Из письма Генриха Гейне о его балете "Доктор Фауст"
Начало этого фильма знаменует собой апофеоз, которого достигло использование светотени в немецком кинематографе. Хаотичные клубы пара в первых кадрах фильма, рождающийся из тумана свет, лучи, пронизывающие воздух, оглушительная оптическая фуга, эхом гремящая по всему небосводу — от всего этого буквально захватывает дух.
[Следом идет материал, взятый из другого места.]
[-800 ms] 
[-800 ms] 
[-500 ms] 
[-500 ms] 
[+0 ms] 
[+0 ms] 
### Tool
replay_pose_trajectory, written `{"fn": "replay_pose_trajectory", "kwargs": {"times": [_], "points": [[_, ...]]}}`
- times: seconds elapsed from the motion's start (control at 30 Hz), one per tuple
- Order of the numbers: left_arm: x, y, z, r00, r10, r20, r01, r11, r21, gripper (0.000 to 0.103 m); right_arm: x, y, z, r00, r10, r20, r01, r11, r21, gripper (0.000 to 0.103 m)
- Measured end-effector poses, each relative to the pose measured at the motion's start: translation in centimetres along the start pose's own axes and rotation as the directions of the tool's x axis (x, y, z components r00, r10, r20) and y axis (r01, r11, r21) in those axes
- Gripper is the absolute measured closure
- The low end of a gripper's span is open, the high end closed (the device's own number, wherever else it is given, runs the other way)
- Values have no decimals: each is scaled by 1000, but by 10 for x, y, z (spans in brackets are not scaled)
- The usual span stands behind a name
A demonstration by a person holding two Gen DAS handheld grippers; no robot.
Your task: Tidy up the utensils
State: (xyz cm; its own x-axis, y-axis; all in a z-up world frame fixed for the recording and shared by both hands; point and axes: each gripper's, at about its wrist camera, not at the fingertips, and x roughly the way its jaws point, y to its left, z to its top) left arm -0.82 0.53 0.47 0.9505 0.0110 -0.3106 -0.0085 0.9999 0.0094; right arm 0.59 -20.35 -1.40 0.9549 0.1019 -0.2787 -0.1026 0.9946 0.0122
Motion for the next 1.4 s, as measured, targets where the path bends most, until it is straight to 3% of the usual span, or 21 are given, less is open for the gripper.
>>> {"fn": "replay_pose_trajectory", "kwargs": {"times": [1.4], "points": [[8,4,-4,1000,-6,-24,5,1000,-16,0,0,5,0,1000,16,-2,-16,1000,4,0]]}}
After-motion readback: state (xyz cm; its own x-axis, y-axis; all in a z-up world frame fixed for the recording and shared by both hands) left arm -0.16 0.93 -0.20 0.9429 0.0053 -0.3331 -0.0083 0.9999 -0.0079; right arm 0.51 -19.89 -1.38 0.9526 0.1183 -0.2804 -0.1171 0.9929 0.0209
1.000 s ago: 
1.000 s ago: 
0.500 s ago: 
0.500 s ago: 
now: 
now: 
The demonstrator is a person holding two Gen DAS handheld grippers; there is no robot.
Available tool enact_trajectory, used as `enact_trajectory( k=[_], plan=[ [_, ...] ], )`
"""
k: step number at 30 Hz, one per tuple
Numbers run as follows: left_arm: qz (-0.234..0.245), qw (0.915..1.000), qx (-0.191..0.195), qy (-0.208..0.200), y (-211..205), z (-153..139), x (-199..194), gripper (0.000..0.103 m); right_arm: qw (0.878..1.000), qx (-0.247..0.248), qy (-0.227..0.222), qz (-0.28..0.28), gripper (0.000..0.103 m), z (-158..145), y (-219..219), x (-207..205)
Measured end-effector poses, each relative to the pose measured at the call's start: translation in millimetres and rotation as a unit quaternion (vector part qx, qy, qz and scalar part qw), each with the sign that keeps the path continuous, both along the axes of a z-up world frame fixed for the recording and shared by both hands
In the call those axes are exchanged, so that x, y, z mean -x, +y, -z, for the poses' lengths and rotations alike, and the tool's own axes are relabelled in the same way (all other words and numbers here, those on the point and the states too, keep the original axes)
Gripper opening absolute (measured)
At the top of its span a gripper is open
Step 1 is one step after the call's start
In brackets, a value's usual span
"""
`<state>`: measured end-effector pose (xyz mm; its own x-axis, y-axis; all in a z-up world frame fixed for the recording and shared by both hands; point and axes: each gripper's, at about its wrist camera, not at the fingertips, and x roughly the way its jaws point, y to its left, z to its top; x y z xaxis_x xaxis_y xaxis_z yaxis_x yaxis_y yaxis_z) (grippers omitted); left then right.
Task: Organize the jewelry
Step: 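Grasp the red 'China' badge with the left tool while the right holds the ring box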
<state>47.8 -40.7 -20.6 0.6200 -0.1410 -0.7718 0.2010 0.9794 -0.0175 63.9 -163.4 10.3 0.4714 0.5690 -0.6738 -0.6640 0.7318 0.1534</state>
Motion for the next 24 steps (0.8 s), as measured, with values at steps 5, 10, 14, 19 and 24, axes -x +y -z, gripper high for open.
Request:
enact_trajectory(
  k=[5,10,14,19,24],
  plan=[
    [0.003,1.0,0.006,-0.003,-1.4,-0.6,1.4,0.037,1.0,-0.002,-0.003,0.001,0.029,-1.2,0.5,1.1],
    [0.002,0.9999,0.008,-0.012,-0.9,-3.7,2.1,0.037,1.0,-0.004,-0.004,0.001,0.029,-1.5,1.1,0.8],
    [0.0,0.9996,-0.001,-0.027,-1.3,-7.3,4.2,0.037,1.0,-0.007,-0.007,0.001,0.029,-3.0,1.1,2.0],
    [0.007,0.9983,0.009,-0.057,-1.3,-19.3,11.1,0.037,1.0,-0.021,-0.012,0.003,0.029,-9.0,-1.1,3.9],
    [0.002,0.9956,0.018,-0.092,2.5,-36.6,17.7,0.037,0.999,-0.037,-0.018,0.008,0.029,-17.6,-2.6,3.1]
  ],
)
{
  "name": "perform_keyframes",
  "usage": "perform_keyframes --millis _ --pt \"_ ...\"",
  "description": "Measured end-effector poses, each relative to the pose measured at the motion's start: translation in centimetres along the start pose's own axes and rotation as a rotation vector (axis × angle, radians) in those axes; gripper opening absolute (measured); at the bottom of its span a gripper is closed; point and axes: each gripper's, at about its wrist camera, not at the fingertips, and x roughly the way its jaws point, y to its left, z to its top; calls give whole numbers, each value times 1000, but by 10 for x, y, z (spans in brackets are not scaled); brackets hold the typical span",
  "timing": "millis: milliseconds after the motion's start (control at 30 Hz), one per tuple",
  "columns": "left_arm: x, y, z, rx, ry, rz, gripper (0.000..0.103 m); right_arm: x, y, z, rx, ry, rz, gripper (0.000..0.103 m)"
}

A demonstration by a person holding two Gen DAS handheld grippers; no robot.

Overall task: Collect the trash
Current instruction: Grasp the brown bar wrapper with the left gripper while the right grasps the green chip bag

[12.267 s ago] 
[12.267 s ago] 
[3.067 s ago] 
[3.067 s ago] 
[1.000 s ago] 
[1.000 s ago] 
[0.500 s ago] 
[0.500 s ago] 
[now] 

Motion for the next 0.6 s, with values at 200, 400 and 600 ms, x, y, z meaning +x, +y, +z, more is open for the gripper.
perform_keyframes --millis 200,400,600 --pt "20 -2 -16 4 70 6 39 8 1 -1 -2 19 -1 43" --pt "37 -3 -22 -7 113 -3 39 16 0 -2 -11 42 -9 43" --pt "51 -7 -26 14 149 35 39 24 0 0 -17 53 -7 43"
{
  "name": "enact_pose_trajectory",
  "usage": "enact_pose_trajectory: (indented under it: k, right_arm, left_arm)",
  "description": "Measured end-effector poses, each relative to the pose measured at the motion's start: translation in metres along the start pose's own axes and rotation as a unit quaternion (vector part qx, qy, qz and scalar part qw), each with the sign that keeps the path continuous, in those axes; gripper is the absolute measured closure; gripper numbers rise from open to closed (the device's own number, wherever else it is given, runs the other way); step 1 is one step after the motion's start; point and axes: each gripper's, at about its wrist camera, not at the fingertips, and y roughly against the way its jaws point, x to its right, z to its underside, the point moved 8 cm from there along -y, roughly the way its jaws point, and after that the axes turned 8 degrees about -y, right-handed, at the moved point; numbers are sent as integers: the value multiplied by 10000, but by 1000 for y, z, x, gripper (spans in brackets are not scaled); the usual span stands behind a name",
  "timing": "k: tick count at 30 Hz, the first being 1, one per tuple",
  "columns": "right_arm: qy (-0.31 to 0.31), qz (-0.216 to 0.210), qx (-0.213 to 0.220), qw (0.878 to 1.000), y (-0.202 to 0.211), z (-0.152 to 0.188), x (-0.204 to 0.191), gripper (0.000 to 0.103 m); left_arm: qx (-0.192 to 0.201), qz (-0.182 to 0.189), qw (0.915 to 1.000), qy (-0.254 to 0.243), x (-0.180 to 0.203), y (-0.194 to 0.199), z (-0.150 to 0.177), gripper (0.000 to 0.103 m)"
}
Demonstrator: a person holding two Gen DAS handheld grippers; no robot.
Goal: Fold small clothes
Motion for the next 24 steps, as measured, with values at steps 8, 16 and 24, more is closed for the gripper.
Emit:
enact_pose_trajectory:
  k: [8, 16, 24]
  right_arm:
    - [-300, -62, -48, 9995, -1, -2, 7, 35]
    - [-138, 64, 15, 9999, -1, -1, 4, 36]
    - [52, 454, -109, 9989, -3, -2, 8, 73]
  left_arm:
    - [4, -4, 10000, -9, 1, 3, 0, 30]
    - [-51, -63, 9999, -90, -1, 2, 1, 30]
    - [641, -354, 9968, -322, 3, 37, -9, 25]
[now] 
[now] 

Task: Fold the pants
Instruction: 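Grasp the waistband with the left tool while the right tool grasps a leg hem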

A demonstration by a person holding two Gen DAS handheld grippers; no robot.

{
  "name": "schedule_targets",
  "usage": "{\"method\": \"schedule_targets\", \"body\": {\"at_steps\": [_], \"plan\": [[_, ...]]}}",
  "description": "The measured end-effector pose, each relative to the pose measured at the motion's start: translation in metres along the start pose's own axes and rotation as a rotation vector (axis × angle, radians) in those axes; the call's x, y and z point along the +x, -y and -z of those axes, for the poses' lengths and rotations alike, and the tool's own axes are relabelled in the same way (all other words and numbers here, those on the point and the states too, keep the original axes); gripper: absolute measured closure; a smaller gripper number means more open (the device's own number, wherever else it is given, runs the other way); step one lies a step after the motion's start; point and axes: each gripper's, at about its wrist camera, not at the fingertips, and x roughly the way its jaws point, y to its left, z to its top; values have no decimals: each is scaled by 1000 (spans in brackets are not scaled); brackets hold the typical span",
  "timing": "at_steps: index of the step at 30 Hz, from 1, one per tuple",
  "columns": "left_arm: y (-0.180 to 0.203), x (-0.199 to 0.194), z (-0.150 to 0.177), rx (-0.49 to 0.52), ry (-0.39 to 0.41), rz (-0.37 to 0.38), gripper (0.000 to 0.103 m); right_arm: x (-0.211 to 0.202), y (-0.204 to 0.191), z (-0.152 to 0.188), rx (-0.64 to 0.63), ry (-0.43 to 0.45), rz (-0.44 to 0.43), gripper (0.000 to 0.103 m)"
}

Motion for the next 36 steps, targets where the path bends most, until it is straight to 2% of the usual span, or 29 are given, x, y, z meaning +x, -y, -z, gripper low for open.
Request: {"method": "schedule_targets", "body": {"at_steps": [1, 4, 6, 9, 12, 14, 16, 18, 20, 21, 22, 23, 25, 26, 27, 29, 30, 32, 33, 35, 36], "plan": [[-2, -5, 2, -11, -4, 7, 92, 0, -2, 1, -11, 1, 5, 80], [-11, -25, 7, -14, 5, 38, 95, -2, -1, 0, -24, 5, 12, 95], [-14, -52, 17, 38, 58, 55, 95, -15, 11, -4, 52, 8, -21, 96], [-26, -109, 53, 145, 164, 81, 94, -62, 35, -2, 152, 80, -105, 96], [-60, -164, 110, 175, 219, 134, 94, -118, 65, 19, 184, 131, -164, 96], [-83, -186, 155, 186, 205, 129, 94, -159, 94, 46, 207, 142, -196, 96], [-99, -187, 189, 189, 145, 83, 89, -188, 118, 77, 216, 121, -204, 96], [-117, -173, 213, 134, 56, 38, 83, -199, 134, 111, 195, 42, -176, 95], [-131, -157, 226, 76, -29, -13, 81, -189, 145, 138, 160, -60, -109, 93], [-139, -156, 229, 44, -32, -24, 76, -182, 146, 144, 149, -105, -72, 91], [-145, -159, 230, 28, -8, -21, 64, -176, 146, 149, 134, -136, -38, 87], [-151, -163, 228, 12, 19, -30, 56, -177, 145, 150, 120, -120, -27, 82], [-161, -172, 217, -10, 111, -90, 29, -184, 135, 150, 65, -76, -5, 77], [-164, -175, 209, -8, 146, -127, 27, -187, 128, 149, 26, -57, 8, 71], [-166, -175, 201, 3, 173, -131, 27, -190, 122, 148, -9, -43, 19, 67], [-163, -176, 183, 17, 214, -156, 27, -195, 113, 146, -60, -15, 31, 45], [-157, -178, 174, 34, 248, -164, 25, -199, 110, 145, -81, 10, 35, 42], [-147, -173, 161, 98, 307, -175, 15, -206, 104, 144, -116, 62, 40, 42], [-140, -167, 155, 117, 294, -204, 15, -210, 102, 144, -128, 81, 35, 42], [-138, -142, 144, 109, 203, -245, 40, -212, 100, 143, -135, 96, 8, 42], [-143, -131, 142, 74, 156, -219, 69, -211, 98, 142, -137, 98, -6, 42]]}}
Светящаяся фигура архангела, от одного вида которой рассудок приходит в смятение, противостоит демону, чьи очертания хотя и кажутся сотканными из ночной мглы, но вместе с тем приобретают монументальную объемность. Яннингс в роли демона наконец-то отказывается от всех своих натуралистических штучек, выглядит сдержанным и абсолютно естественным (Впрочем, едва спустившись на землю, Яннингс в облике испанского кавалера снова растворяется в натуралистических деталях и начинает играть с расчетом на внешний эффект.)
Ни одному режиссеру, в том числе и Лангу, не удавалось так убедительно изобразить сверхъестественные явления в павильонных декорациях. Порой сложно понять, что мы видим перед собой: все еще плащ демона, окутывающий своими бесконечными фалдами весь город, или гигантское облако? Сможет ли сатанинская мгла поглотить божественный свет? Где границы этих величественных видений?
В кабинете Фауста мы видим тот же туманный, струящийся свет, что и в первых кадрах, где все дымится и курится. Здесь тоже нет ни одного случайного контраста, нет слишком резких контуров или искусственно разорванных теней. Формы, словно сверкающие цветы, вырастают из темноты. И даже если Мурнау дает смутную аллюзию на рембрандтовскую гравюру "Фауст", он особым образом переводит это настроение на язык кино. В струящейся светлой дымке возникают контуры, и кажется, что вибрирующим эхом разносятся аккорды, словно кто-то нажимает на невидимую педаль. Вот, подобно исполину, старый Фауст стоит в аудитории в полукруге своих учеников. И снова мы видим струящийся свет и туман. Здесь одна масса уравновешивает другую, один валёр оттеняет другой. Формы меняются, стираются; борода, сталкиваясь с лучами света, превращается в светящуюся пену; пузатые бока реторт мягко отражают свет.
Ярмарка, которую словно лишили всякого веселья, лишь матово вырисовывается в тумане. Что-то призрачное появляется в ее атмосфере. Ни один луч солнца не проникает в ярмарочные шатры. Кувырки и прыжки Гансвурста кажутся застывшими. Все вокруг предвещает надвигающееся несчастье. И вдруг начинается паника. Чума косит все живое, ураганный ветер переворачивает подмостки, рвет в клочья убогий шатер. Параллельно обрывкам шатра, которые на несколько секунд поднимает в воздух ветер, лежит обезображенный труп шута. (Когда Ганс Кобе в фильме "Торгус" показывает мертвого юношу, лежащего на лестнице, то все в этих кадрах тщательно упорядочено: окоченевшее тело с раскинутыми руками образует крест, кудри аккуратно разложены, ноги соединены. Визуальное воздействие, производимое мертвым шутом Мурнау, тоже хорошо продумано, однако мы не замечаем этого расчета, настолько органично построены переходы. Декоративная арабеска заученных поз заменена самим процессом, динамично интегрированным в действие. Это еще нагляднее проявляется в эпизоде с монахом: он тщетно пытается остановить тех, кто решил сполна насладиться жизнью перед смертью, но падает, сам сраженный чумой.)